§ **WHAT THE TASK REQUIRES**
Could you set down the listing below exactly, leaving out its pictures?
--------------------
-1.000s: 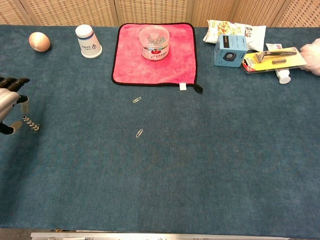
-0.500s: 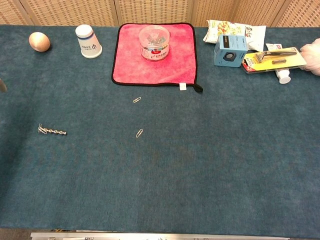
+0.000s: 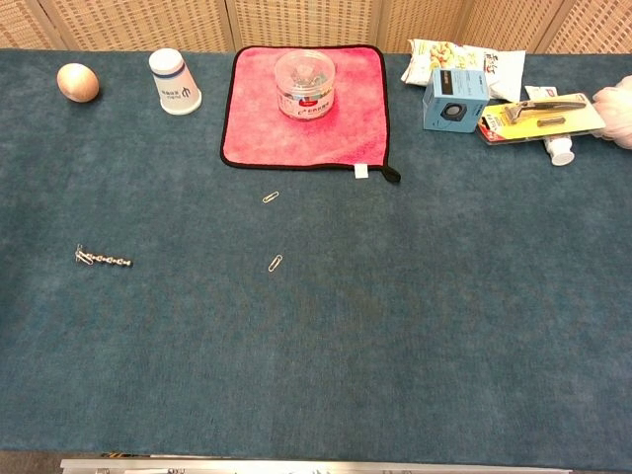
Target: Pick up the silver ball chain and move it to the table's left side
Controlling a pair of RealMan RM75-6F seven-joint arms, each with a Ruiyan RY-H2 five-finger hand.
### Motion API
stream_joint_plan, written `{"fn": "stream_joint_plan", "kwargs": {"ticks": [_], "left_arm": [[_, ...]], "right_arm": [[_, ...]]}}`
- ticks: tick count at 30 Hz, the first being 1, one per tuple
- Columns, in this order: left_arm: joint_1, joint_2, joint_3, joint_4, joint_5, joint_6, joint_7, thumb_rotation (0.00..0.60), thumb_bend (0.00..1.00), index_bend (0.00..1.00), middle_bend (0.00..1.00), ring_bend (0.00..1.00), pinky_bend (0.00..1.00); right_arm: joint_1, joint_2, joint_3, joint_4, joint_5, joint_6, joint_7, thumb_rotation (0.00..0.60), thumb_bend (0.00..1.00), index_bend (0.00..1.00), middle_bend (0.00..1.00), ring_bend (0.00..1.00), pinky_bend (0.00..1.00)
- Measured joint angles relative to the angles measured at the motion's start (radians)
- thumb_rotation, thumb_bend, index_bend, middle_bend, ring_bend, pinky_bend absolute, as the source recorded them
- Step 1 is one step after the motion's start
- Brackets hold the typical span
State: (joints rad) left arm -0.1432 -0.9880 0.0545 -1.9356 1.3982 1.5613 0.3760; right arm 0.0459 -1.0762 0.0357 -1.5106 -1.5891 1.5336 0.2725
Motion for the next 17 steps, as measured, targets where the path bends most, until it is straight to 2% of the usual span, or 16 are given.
{"fn": "stream_joint_plan", "kwargs": {"ticks": [2, 5, 7, 17], "left_arm": [[0.019, 0.003, 0.007, 0.024, 0.038, 0.019, -0.039, 0.6, 0.35, 0.52, 0.09, 0.04, 0.26], [0.044, 0.002, 0.016, 0.063, 0.078, 0.041, -0.091, 0.6, 0.35, 0.53, 0.21, 0.13, 0.32], [0.053, 0.006, 0.02, 0.075, 0.089, 0.044, -0.119, 0.6, 0.35, 0.54, 0.24, 0.15, 0.34], [0.075, 0.013, 0.011, 0.099, 0.126, 0.033, -0.166, 0.6, 0.35, 0.55, 0.25, 0.16, 0.35]], "right_arm": [[0.005, -0.003, 0.004, -0.006, 0.014, -0.013, -0.016, 0.6, 0.0, 0.08, 0.09, 0.0, 0.0], [0.014, -0.008, 0.011, -0.012, 0.04, -0.039, -0.034, 0.6, 0.0, 0.08, 0.09, 0.0, 0.0], [0.022, -0.011, 0.014, -0.015, 0.053, -0.06, -0.05, 0.6, 0.0, 0.08, 0.09, 0.0, 0.0], [0.033, -0.017, 0.006, -0.03, 0.046, -0.076, -0.087, 0.6, 0.0, 0.08, 0.09, 0.0, 0.0]]}}
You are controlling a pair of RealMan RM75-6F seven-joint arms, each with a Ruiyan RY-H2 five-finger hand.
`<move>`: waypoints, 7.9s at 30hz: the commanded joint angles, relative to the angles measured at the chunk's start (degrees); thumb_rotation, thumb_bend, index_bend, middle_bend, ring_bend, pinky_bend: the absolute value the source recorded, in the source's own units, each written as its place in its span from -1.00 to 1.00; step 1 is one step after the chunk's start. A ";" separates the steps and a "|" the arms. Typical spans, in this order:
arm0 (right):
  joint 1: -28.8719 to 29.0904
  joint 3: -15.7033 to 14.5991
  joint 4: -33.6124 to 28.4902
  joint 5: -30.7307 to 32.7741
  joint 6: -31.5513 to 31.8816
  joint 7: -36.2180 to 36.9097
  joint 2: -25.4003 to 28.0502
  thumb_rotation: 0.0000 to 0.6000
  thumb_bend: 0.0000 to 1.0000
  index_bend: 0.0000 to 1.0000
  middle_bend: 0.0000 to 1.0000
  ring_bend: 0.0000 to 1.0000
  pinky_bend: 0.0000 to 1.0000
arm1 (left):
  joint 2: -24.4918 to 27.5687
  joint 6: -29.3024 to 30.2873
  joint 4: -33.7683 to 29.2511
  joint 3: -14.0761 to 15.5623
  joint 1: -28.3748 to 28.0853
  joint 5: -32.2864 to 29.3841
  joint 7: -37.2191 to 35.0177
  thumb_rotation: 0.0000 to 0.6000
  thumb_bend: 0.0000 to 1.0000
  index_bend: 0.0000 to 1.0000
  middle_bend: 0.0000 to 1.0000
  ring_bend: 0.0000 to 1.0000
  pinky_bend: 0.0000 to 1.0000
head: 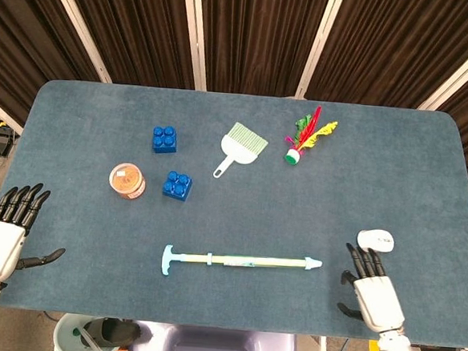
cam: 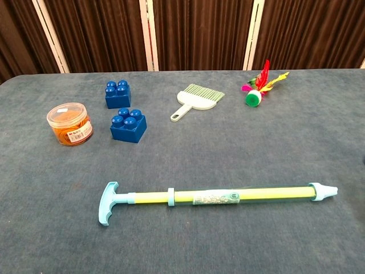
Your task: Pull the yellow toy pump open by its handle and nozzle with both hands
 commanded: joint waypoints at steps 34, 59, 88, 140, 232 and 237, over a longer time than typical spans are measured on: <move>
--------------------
§ **ANSWER TO THIS EXERCISE**
-1.000s: 
-0.500s: 
+0.000s: 
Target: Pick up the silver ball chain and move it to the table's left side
Controlling a pair of RealMan RM75-6F seven-joint arms, each with a Ruiyan RY-H2 five-finger hand.
### Motion API
stream_joint_plan, written `{"fn": "stream_joint_plan", "kwargs": {"ticks": [_], "left_arm": [[_, ...]], "right_arm": [[_, ...]]}}`
- ticks: tick count at 30 Hz, the first being 1, one per tuple
- Columns, in this order: left_arm: joint_1, joint_2, joint_3, joint_4, joint_5, joint_6, joint_7, thumb_rotation (0.00..0.60), thumb_bend (0.00..1.00), index_bend (0.00..1.00), middle_bend (0.00..1.00), ring_bend (0.00..1.00), pinky_bend (0.00..1.00); right_arm: joint_1, joint_2, joint_3, joint_4, joint_5, joint_6, joint_7, thumb_rotation (0.00..0.60), thumb_bend (0.00..1.00), index_bend (0.00..1.00), middle_bend (0.00..1.00), ring_bend (0.00..1.00), pinky_bend (0.00..1.00)
- Measured joint angles relative to the angles measured at the motion's start (radians)
- thumb_rotation, thumb_bend, index_bend, middle_bend, ring_bend, pinky_bend absolute, as the source recorded them
- Step 1 is one step after the motion's start
- Brackets hold the typical span
State: (joints rad) left arm -0.1432 -0.9880 0.0545 -1.9356 1.3982 1.5613 0.3760; right arm 0.0459 -1.0762 0.0357 -1.5106 -1.5891 1.5336 0.2725
Motion for the next 17 steps, as measured, targets where the path bends most, until it is straight to 2% of the usual span, or 16 are given.
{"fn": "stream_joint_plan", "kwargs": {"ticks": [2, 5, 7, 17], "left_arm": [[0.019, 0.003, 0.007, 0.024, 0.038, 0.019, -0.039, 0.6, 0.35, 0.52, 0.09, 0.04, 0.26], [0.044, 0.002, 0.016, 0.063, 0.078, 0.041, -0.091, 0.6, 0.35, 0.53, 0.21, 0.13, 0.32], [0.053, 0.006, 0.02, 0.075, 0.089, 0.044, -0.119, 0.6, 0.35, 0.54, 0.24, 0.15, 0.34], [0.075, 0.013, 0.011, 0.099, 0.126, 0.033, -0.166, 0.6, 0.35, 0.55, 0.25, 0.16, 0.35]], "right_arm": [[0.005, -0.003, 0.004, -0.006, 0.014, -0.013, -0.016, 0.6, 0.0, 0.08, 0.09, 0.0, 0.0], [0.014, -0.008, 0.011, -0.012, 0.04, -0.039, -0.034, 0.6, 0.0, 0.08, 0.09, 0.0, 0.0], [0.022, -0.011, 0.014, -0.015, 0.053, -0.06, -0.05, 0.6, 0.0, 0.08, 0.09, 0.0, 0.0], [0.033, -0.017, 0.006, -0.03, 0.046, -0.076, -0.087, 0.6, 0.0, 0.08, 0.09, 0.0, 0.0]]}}
You are controlling a pair of RealMan RM75-6F seven-joint arms, each with a Ruiyan RY-H2 five-finger hand.
`<move>`: waypoints, 7.9s at 30hz: the commanded joint angles, relative to the angles measured at the chunk's start (degrees); thumb_rotation, thumb_bend, index_bend, middle_bend, ring_bend, pinky_bend: the absolute value the source recorded, in the source's own units, each written as its place in its span from -1.00 to 1.00; step 1 is one step after the chunk's start. A ";" separates the steps and a "|" the arms. Typical spans, in this order:
arm0 (right):
  joint 1: -28.8719 to 29.0904
  joint 3: -15.7033 to 14.5991
  joint 4: -33.6124 to 28.4902
  joint 5: -30.7307 to 32.7741
  joint 6: -31.5513 to 31.8816
  joint 7: -36.2180 to 36.9097
  joint 2: -25.4003 to 28.0502
  thumb_rotation: 0.0000 to 0.6000
  thumb_bend: 0.0000 to 1.0000
  index_bend: 0.0000 to 1.0000
  middle_bend: 0.0000 to 1.0000
  ring_bend: 0.0000 to 1.0000
  pinky_bend: 0.0000 to 1.0000
arm1 (left):
  joint 2: -24.4918 to 27.5687
  joint 6: -29.3024 to 30.2873
  joint 4: -33.7683 to 29.2511
  joint 3: -14.0761 to 15.5623
  joint 1: -28.3748 to 28.0853
  joint 5: -32.2864 to 29.3841
  joint 7: -37.2191 to 35.0177
  thumb_rotation: 0.0000 to 0.6000
  thumb_bend: 0.0000 to 1.0000
  index_bend: 0.0000 to 1.0000
  middle_bend: 0.0000 to 1.0000
  ring_bend: 0.0000 to 1.0000
  pinky_bend: 0.0000 to 1.0000
head: 
cam: 
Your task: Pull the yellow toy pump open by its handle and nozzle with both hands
 commanded: joint waypoints at steps 34, 59, 88, 140, 232 and 237, over a longer time than typical spans are measured on: <move>

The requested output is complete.